*Assignment*: What is the number of lines in these records with "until" in them? Answer with that number only.

*Dataset extract*:
══════════════════════════════

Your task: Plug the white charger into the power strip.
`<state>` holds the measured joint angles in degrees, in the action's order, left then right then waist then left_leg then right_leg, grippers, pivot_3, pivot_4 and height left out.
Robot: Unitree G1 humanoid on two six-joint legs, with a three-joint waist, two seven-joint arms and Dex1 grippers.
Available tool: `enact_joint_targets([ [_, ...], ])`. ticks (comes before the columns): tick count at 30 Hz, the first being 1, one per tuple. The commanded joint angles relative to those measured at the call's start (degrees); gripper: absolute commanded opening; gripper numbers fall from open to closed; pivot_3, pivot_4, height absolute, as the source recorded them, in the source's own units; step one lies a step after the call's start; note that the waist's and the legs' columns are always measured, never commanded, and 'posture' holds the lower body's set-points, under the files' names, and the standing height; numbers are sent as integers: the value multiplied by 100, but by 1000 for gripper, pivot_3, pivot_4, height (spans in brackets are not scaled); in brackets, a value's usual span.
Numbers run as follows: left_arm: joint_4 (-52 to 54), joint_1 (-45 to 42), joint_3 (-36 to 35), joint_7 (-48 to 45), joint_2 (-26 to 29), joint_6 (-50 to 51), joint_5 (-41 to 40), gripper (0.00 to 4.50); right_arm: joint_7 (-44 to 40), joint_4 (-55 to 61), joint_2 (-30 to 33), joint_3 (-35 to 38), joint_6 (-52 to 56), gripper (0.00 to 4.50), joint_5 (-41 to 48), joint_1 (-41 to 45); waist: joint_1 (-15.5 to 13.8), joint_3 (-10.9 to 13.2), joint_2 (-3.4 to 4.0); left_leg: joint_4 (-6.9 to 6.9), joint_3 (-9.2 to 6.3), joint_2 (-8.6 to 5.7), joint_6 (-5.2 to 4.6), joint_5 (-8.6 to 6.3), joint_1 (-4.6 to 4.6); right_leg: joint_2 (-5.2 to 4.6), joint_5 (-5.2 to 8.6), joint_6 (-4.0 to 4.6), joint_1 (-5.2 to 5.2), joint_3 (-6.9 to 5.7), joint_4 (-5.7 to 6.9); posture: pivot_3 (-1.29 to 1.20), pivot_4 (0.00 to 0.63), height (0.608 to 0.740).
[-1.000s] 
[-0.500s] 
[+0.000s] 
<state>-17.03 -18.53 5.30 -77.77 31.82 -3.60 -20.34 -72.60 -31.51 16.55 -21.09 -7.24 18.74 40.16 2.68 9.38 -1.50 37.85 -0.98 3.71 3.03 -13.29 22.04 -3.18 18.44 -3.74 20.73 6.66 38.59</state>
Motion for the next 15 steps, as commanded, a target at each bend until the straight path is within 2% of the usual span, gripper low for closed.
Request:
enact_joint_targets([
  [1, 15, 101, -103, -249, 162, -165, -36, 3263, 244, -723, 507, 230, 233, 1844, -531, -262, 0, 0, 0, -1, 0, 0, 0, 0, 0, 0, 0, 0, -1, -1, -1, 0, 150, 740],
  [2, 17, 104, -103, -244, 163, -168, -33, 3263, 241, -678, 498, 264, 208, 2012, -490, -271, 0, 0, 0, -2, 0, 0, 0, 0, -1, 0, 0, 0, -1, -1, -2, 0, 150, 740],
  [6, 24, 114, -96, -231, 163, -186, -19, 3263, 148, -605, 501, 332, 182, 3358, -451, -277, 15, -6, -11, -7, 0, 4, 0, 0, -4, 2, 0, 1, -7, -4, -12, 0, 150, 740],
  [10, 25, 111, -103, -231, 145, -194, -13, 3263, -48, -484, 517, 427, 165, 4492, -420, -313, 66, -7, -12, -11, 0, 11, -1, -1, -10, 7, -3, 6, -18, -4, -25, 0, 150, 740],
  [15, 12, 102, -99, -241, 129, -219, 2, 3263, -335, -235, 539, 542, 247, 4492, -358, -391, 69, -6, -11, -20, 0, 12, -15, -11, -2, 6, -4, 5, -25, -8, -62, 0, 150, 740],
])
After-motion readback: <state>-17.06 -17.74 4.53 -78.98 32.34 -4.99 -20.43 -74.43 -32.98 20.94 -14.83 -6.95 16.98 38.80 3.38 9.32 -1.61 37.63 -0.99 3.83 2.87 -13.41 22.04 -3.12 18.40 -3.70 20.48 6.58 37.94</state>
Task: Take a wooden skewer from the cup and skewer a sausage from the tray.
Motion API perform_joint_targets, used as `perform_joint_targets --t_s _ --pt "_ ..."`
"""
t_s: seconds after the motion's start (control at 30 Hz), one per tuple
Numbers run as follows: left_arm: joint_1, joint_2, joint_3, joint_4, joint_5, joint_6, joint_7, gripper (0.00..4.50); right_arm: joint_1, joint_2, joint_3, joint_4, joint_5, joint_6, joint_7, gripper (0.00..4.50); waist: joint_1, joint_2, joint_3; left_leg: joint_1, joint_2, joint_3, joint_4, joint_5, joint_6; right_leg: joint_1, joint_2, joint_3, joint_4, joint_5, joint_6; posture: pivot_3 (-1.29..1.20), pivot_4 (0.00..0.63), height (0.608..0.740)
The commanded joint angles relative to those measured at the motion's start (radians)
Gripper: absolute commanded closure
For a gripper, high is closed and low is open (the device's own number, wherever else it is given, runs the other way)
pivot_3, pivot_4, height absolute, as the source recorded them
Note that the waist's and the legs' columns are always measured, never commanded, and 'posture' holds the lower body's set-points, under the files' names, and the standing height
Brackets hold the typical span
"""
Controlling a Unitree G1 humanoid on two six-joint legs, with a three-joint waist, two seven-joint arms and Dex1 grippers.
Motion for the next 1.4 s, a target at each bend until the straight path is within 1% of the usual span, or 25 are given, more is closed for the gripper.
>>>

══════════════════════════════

*Answer*: 2